*** Block opens ***
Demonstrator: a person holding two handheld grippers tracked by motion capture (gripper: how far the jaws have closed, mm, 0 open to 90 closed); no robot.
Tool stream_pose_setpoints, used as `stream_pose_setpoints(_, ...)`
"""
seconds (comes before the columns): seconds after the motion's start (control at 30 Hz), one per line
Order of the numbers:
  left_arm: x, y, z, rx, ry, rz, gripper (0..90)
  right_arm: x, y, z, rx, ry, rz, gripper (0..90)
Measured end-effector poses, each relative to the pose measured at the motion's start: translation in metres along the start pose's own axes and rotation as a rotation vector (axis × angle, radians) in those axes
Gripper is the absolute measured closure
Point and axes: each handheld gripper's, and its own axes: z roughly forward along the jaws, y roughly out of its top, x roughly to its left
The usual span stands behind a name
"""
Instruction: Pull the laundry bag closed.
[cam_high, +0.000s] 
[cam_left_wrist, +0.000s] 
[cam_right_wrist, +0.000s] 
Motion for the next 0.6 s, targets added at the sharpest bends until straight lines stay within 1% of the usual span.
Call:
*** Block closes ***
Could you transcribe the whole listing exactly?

**Answer to the problem:**
Demonstrator: a person holding two handheld grippers tracked by motion capture (gripper: how far the jaws have closed, mm, 0 open to 90 closed); no robot.
Tool stream_pose_setpoints, used as `stream_pose_setpoints(_, ...)`
"""
seconds (comes before the columns): seconds after the motion's start (control at 30 Hz), one per line
Order of the numbers:
  left_arm: x, y, z, rx, ry, rz, gripper (0..90)
  right_arm: x, y, z, rx, ry, rz, gripper (0..90)
Measured end-effector poses, each relative to the pose measured at the motion's start: translation in metres along the start pose's own axes and rotation as a rotation vector (axis × angle, radians) in those axes
Gripper is the absolute measured closure
Point and axes: each handheld gripper's, and its own axes: z roughly forward along the jaws, y roughly out of its top, x roughly to its left
The usual span stands behind a name
"""
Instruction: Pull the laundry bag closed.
[cam_high, +0.000s] 
[cam_left_wrist, +0.000s] 
[cam_right_wrist, +0.000s] 
Motion for the next 0.6 s, targets added at the sharpest bends until straight lines stay within 1% of the usual span.
Call:

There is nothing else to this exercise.